Another great recipe from Ottolenghi was posted at The Wednesday Chef of a variation on potato salad – Potato Salad With Yoghurt And Horseradish.  Yotam Ottolenghi is certainly on message for recipes with everyone at the moment, and I love the idea of adding some tartness to potato salad which can get a bit samey.  We often use a mayonnaise-yoghurt-horseradish mix for smoked fish and crab salads and this sort of fits into that vein. 

As I wonder through [sic - I spelled this incorrectly first time round and I like the metaphor] the food blogosphere I am constantly surprised at the new ways of tweaking some of my old favourites in our kitchen, reinspiring me to recreate and revisit things like the summer vegetable tarts that I have make for years now, as well as to try and improve on the trusty old pastry recipes that I have made since my mum taught me how to bake oh-too-long-ago. 

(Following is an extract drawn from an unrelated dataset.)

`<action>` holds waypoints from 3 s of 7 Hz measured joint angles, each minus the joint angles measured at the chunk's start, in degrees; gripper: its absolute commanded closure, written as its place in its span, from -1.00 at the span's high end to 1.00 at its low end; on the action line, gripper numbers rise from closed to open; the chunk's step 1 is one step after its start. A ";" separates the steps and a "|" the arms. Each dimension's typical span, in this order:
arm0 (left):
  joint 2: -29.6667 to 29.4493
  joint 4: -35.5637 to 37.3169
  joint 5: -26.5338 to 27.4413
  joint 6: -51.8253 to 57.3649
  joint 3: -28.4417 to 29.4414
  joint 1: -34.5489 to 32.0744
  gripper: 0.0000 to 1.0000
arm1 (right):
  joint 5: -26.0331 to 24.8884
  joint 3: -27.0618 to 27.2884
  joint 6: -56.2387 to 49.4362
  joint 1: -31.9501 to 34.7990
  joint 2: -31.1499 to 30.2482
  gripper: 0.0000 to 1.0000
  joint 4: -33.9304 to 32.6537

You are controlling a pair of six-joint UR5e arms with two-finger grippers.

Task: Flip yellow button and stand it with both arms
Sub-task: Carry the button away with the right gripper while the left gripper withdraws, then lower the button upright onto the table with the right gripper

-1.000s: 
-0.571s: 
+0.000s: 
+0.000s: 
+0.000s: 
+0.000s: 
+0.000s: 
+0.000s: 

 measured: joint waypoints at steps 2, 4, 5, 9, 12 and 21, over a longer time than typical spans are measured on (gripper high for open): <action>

But I am in awe at how beautiful everyone else’s creations look and how great their photography is, while my food looks like a dog’s dinner and the photos like some amateur hack from a one horse dorp (which I suppose I am).  We’ll get better at it, but I can never expect to reach the dizzy heights of the wonderful photos on blogs like Cannelle et Vanille, Mahanandi,  or The Pioneer Woman Cooks and The Wednesday Chef.

May 2010 Food Blog Round Up

Friday, June 4th, 2010

This month definitely has a seasonal theme of Spring to it.  Everyone has recipes for rhubarb, all of which are so much more inspiring than the classic Rhubarb Crumble that I blogged about this month and the rhubarb compote that we have been living on.  The Rhubarb Raspberry Betty from The Wednesday Chef will probably even get an outing in the next few days.

CookSister is a fusion blog from a South African living in London, so this month has seen her start series on restaurants and other things in South Africa to celebrate the upcoming South African FIFA World Cup 2010; something we’re all very excited about here in our household with every type of Panini card and sticker book being collected (yes Panini is not just a type of bread).  What caught my eye, though, was a recipe for Rhubarb, Strawberry and Ginger Tarts.  I love rhubarb and, being English, don’t see that it would be a fruit/vegetable devised by Terry Pratchett etc etc but will live with being laughed at.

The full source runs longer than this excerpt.